## PROBLEM REQUIREMENTS
Exact reproduction required: the lines below from the line with "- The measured" to the line with "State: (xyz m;", both ends included, and no others.

## INFORMATION PROVIDED
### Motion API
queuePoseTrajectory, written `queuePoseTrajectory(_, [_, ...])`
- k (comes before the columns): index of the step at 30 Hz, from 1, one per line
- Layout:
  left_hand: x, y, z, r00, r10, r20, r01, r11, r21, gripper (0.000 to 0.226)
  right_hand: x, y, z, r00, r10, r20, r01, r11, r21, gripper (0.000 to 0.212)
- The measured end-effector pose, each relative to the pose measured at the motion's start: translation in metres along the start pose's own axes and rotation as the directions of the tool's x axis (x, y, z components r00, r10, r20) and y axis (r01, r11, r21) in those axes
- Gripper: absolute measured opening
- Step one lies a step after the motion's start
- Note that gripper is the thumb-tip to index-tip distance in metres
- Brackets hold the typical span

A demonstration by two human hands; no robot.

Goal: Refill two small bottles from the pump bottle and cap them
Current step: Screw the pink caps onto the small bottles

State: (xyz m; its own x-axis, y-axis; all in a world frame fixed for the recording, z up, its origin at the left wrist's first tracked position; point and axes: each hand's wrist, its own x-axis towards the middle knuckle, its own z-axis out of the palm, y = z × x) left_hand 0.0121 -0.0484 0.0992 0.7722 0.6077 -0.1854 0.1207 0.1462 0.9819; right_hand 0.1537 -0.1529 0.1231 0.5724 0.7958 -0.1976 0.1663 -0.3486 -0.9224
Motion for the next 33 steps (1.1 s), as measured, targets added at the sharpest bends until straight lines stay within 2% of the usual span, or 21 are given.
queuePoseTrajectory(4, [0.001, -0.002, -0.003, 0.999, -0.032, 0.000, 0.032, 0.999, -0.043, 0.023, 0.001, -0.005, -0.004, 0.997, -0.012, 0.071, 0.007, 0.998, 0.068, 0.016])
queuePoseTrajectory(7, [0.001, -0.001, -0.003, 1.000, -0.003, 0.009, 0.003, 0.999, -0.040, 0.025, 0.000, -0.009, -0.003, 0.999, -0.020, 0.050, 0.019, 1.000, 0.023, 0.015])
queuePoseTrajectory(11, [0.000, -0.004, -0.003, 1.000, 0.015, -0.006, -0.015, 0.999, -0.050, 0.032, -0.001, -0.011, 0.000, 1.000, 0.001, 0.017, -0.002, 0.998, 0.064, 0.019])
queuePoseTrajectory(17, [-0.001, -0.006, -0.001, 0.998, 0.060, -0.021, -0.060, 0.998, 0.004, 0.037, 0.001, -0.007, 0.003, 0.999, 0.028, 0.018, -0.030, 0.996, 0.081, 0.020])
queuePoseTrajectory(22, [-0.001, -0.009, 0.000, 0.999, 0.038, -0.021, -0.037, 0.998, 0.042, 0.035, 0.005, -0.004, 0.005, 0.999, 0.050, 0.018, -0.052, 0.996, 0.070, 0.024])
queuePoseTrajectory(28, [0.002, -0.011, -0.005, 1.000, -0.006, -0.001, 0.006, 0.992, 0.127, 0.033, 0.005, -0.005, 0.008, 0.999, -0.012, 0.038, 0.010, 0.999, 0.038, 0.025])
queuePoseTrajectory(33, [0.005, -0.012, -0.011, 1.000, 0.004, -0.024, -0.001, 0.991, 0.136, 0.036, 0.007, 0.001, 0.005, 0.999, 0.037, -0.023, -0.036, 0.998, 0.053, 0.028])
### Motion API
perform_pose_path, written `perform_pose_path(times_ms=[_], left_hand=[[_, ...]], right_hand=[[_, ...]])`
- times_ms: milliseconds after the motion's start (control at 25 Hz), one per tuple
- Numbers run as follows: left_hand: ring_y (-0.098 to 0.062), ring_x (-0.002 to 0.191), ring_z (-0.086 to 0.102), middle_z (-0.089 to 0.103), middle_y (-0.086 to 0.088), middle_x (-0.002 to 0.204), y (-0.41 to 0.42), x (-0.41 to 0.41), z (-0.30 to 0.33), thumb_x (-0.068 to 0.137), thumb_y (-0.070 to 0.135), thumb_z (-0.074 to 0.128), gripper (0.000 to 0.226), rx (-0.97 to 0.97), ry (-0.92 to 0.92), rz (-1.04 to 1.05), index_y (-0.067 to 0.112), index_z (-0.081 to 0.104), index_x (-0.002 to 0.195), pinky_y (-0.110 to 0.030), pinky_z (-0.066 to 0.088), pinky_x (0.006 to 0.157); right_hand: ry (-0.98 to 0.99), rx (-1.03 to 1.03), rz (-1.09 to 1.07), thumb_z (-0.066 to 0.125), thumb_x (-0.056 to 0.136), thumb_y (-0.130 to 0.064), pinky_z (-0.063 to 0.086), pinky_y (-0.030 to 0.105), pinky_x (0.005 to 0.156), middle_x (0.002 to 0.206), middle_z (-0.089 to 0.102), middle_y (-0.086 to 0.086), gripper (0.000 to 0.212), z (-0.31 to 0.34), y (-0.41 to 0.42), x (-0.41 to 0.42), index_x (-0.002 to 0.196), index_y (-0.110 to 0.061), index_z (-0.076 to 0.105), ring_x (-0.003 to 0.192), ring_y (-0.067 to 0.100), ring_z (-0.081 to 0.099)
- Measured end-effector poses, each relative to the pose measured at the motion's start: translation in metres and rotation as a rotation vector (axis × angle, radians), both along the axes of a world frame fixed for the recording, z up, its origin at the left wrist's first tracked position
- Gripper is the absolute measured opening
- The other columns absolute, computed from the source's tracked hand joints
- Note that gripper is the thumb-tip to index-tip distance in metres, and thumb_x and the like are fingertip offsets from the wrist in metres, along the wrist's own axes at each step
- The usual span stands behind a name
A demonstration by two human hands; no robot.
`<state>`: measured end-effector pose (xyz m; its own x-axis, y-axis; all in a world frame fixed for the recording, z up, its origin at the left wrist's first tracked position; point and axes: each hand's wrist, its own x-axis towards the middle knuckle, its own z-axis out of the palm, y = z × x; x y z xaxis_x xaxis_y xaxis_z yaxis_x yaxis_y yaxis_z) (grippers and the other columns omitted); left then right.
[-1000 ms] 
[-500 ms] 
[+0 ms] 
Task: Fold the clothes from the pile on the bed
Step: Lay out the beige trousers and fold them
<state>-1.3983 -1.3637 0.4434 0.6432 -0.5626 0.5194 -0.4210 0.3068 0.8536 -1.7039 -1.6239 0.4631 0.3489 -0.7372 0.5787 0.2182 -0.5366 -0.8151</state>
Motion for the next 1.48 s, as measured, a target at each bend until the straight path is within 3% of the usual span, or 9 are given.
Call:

## REPLY TO THE TASK
- The measured end-effector pose, each relative to the pose measured at the motion's start: translation in metres along the start pose's own axes and rotation as the directions of the tool's x axis (x, y, z components r00, r10, r20) and y axis (r01, r11, r21) in those axes
- Gripper: absolute measured opening
- Step one lies a step after the motion's start
- Note that gripper is the thumb-tip to index-tip distance in metres
- Brackets hold the typical span

A demonstration by two human hands; no robot.

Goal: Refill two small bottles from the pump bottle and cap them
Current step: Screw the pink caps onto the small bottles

State: (xyz m; its own x-axis, y-axis; all in a world frame fixed for the recording, z up, its origin at the left wrist's first tracked position; point and axes: each hand's wrist, its own x-axis towards the middle knuckle, its own z-axis out of the palm, y = z × x) left_hand 0.0121 -0.0484 0.0992 0.7722 0.6077 -0.1854 0.1207 0.1462 0.9819; right_hand 0.1537 -0.1529 0.1231 0.5724 0.7958 -0.1976 0.1663 -0.3486 -0.9224

The output requires no additions.